8. Best Model for This Scenario
For this clip and reference only, Whisper large-v3-turbo is a documented baseline: timestamps describe throughput; WER/CER describe mismatch versus your reference. It is not argued to be the best model for all English interviews.
9. Neutral Final Verdict
For draft notes, internal search, or rough indexing where errors are acceptable and speed matters, a low RTF and a stored transcript may still be usable with clear disclaimers.
For quoting participants, compliance-sensitive workflows, or archival publication, this run’s ~31% word accuracy and deletion-heavy error profile imply that human proofreading or a different capture/reference alignment should be assumed until scores improve on validated pairs.
Rerun the scorer after fixing data issues; the methodology stays comparable.
Source Materials
Case folder name:
20260328 (repository path prefix: test-transcripts/20260328/).- Original video (audio source): Add the canonical URL to the same video whose captions were used as the reference (e.g. YouTube watch link). The audio processed for ASR should correspond to this upload.

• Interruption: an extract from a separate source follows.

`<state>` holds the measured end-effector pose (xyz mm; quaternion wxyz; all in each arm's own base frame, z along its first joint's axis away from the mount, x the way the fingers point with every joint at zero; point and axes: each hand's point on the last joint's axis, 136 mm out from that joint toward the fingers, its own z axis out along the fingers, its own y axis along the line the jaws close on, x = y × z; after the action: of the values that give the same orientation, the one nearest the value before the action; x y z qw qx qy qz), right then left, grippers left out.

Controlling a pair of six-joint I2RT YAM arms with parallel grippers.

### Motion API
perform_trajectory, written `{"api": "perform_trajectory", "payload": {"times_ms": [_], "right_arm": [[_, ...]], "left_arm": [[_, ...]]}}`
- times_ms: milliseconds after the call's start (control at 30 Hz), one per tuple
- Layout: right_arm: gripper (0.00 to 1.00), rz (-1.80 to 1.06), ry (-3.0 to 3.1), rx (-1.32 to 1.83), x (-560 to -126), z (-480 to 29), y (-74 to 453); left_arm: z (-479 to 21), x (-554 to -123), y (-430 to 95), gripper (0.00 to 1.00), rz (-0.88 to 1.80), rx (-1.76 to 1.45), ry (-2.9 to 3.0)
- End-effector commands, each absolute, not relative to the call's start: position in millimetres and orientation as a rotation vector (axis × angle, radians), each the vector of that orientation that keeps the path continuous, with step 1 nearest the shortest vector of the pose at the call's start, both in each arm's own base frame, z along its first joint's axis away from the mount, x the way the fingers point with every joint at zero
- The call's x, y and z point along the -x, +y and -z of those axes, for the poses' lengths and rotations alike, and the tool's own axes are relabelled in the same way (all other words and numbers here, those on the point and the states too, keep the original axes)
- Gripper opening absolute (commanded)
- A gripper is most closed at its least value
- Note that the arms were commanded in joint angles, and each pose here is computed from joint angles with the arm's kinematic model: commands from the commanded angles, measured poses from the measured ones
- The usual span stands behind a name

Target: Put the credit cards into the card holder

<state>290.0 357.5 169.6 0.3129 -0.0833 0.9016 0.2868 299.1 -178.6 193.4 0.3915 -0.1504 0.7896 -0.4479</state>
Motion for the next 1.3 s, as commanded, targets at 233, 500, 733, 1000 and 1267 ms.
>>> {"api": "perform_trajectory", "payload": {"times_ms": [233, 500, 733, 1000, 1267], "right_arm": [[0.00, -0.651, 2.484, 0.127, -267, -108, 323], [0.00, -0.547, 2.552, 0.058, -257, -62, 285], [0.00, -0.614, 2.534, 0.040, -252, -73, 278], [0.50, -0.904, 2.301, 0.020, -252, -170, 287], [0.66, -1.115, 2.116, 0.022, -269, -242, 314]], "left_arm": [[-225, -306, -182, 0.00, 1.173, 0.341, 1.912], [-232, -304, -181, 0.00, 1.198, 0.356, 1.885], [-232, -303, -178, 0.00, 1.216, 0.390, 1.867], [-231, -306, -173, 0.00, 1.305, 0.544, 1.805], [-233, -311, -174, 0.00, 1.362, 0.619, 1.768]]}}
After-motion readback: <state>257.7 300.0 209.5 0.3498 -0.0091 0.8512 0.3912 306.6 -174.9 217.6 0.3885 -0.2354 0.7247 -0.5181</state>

- Reference transcript (VTT):
test-transcripts/20260328/ref.vtt— subtitles/captions provided with the source video, stored as WebVTT for scoring. - Model transcript (VTT):
test-transcripts/20260328/model.vtt— Whisper large-v3-turbo output on that audio. - Run metadata:
test-transcripts/20260328/other.yaml - Precomputed evaluation metrics:
test-transcripts/20260328/result.json
Evaluation was produced with
scripts/evaluate-vtt-metrics.js in this repository. Place the files above under test-transcripts/20260328/ to reproduce the quoted numbers.